Description of the task
This exercise needs the listing below duplicated exactly.

Exercise data
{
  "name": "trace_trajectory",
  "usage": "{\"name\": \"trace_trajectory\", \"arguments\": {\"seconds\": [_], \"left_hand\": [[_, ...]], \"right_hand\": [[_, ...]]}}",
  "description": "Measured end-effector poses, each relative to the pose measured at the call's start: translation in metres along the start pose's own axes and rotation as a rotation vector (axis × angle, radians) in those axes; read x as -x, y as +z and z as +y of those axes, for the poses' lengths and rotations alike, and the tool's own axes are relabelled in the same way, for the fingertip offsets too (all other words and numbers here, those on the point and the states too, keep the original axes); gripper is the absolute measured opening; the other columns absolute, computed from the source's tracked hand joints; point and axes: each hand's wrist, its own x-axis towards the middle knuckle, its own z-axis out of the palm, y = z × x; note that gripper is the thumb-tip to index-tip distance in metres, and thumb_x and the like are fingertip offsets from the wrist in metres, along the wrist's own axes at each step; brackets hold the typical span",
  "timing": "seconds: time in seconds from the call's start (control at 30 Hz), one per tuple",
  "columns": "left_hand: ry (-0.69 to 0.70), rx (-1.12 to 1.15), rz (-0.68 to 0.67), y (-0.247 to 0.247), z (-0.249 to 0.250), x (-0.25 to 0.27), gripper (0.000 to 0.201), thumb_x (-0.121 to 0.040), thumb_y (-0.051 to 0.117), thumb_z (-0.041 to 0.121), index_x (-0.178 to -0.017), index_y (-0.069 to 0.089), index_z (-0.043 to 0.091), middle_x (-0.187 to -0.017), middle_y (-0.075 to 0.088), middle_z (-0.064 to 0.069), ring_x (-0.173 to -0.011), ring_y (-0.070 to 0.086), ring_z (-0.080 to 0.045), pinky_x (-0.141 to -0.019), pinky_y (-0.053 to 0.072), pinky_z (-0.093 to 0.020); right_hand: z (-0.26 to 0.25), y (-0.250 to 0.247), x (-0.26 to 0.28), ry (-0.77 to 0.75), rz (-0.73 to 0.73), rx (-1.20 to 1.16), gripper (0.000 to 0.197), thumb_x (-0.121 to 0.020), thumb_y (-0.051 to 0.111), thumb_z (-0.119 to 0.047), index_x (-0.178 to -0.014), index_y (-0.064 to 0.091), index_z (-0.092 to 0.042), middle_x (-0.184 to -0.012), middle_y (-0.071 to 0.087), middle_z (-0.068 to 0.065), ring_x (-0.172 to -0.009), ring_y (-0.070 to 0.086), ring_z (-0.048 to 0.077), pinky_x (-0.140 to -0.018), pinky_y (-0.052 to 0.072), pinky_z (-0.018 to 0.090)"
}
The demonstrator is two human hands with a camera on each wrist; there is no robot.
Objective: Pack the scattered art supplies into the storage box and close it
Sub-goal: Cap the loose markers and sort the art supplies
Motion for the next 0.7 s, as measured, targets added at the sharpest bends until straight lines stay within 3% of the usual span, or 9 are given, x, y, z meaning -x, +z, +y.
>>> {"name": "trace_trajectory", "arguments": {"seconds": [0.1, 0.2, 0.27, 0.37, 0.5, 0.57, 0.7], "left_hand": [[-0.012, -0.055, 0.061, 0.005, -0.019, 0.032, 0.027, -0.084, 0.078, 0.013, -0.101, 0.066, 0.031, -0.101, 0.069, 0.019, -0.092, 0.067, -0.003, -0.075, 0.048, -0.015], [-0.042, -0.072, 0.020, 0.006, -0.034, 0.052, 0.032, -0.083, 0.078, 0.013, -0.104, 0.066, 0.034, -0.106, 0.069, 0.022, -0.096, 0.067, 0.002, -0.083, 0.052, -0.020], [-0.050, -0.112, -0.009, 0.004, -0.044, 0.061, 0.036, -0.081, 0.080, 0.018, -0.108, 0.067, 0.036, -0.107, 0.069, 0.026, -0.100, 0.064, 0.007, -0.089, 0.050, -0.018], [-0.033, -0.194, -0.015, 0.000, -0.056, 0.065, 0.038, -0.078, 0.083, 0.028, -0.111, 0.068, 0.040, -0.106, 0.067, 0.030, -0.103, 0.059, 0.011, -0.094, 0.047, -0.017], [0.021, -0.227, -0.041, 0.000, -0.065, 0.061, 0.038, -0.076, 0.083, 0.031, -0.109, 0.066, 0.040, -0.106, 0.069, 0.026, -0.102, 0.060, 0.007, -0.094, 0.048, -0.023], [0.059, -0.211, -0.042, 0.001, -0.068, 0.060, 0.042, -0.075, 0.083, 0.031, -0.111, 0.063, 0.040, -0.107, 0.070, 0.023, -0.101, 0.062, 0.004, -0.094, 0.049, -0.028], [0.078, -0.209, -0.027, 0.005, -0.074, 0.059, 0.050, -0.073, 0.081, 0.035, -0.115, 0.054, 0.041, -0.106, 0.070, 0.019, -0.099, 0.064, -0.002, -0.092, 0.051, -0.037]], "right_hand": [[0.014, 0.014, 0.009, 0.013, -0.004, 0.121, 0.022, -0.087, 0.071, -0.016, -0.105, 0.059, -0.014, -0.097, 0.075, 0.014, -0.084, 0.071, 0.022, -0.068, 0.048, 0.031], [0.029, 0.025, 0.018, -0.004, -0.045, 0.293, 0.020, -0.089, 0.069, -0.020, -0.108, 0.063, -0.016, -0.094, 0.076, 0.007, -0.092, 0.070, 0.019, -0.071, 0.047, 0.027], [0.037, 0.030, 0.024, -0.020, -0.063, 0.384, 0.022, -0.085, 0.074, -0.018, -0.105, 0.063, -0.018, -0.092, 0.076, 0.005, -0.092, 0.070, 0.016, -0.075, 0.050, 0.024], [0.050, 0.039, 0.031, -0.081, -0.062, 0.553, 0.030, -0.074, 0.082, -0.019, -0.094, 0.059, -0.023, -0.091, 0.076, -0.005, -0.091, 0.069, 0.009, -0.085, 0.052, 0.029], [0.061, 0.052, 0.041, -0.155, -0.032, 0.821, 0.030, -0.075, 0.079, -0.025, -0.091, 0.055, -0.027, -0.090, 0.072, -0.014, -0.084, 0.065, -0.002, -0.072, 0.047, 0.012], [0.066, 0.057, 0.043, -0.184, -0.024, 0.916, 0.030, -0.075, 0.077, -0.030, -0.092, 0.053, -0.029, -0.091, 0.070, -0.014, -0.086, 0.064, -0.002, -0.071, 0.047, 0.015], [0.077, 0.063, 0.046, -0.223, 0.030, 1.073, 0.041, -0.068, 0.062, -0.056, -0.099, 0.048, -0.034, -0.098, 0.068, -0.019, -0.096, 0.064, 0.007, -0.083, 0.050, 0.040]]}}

Answer area
{
  "name": "trace_trajectory",
  "usage": "{\"name\": \"trace_trajectory\", \"arguments\": {\"seconds\": [_], \"left_hand\": [[_, ...]], \"right_hand\": [[_, ...]]}}",
  "description": "Measured end-effector poses, each relative to the pose measured at the call's start: translation in metres along the start pose's own axes and rotation as a rotation vector (axis × angle, radians) in those axes; read x as -x, y as +z and z as +y of those axes, for the poses' lengths and rotations alike, and the tool's own axes are relabelled in the same way, for the fingertip offsets too (all other words and numbers here, those on the point and the states too, keep the original axes); gripper is the absolute measured opening; the other columns absolute, computed from the source's tracked hand joints; point and axes: each hand's wrist, its own x-axis towards the middle knuckle, its own z-axis out of the palm, y = z × x; note that gripper is the thumb-tip to index-tip distance in metres, and thumb_x and the like are fingertip offsets from the wrist in metres, along the wrist's own axes at each step; brackets hold the typical span",
  "timing": "seconds: time in seconds from the call's start (control at 30 Hz), one per tuple",
  "columns": "left_hand: ry (-0.69 to 0.70), rx (-1.12 to 1.15), rz (-0.68 to 0.67), y (-0.247 to 0.247), z (-0.249 to 0.250), x (-0.25 to 0.27), gripper (0.000 to 0.201), thumb_x (-0.121 to 0.040), thumb_y (-0.051 to 0.117), thumb_z (-0.041 to 0.121), index_x (-0.178 to -0.017), index_y (-0.069 to 0.089), index_z (-0.043 to 0.091), middle_x (-0.187 to -0.017), middle_y (-0.075 to 0.088), middle_z (-0.064 to 0.069), ring_x (-0.173 to -0.011), ring_y (-0.070 to 0.086), ring_z (-0.080 to 0.045), pinky_x (-0.141 to -0.019), pinky_y (-0.053 to 0.072), pinky_z (-0.093 to 0.020); right_hand: z (-0.26 to 0.25), y (-0.250 to 0.247), x (-0.26 to 0.28), ry (-0.77 to 0.75), rz (-0.73 to 0.73), rx (-1.20 to 1.16), gripper (0.000 to 0.197), thumb_x (-0.121 to 0.020), thumb_y (-0.051 to 0.111), thumb_z (-0.119 to 0.047), index_x (-0.178 to -0.014), index_y (-0.064 to 0.091), index_z (-0.092 to 0.042), middle_x (-0.184 to -0.012), middle_y (-0.071 to 0.087), middle_z (-0.068 to 0.065), ring_x (-0.172 to -0.009), ring_y (-0.070 to 0.086), ring_z (-0.048 to 0.077), pinky_x (-0.140 to -0.018), pinky_y (-0.052 to 0.072), pinky_z (-0.018 to 0.090)"
}
The demonstrator is two human hands with a camera on each wrist; there is no robot.
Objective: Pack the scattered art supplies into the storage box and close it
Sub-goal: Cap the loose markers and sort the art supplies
Motion for the next 0.7 s, as measured, targets added at the sharpest bends until straight lines stay within 3% of the usual span, or 9 are given, x, y, z meaning -x, +z, +y.
>>> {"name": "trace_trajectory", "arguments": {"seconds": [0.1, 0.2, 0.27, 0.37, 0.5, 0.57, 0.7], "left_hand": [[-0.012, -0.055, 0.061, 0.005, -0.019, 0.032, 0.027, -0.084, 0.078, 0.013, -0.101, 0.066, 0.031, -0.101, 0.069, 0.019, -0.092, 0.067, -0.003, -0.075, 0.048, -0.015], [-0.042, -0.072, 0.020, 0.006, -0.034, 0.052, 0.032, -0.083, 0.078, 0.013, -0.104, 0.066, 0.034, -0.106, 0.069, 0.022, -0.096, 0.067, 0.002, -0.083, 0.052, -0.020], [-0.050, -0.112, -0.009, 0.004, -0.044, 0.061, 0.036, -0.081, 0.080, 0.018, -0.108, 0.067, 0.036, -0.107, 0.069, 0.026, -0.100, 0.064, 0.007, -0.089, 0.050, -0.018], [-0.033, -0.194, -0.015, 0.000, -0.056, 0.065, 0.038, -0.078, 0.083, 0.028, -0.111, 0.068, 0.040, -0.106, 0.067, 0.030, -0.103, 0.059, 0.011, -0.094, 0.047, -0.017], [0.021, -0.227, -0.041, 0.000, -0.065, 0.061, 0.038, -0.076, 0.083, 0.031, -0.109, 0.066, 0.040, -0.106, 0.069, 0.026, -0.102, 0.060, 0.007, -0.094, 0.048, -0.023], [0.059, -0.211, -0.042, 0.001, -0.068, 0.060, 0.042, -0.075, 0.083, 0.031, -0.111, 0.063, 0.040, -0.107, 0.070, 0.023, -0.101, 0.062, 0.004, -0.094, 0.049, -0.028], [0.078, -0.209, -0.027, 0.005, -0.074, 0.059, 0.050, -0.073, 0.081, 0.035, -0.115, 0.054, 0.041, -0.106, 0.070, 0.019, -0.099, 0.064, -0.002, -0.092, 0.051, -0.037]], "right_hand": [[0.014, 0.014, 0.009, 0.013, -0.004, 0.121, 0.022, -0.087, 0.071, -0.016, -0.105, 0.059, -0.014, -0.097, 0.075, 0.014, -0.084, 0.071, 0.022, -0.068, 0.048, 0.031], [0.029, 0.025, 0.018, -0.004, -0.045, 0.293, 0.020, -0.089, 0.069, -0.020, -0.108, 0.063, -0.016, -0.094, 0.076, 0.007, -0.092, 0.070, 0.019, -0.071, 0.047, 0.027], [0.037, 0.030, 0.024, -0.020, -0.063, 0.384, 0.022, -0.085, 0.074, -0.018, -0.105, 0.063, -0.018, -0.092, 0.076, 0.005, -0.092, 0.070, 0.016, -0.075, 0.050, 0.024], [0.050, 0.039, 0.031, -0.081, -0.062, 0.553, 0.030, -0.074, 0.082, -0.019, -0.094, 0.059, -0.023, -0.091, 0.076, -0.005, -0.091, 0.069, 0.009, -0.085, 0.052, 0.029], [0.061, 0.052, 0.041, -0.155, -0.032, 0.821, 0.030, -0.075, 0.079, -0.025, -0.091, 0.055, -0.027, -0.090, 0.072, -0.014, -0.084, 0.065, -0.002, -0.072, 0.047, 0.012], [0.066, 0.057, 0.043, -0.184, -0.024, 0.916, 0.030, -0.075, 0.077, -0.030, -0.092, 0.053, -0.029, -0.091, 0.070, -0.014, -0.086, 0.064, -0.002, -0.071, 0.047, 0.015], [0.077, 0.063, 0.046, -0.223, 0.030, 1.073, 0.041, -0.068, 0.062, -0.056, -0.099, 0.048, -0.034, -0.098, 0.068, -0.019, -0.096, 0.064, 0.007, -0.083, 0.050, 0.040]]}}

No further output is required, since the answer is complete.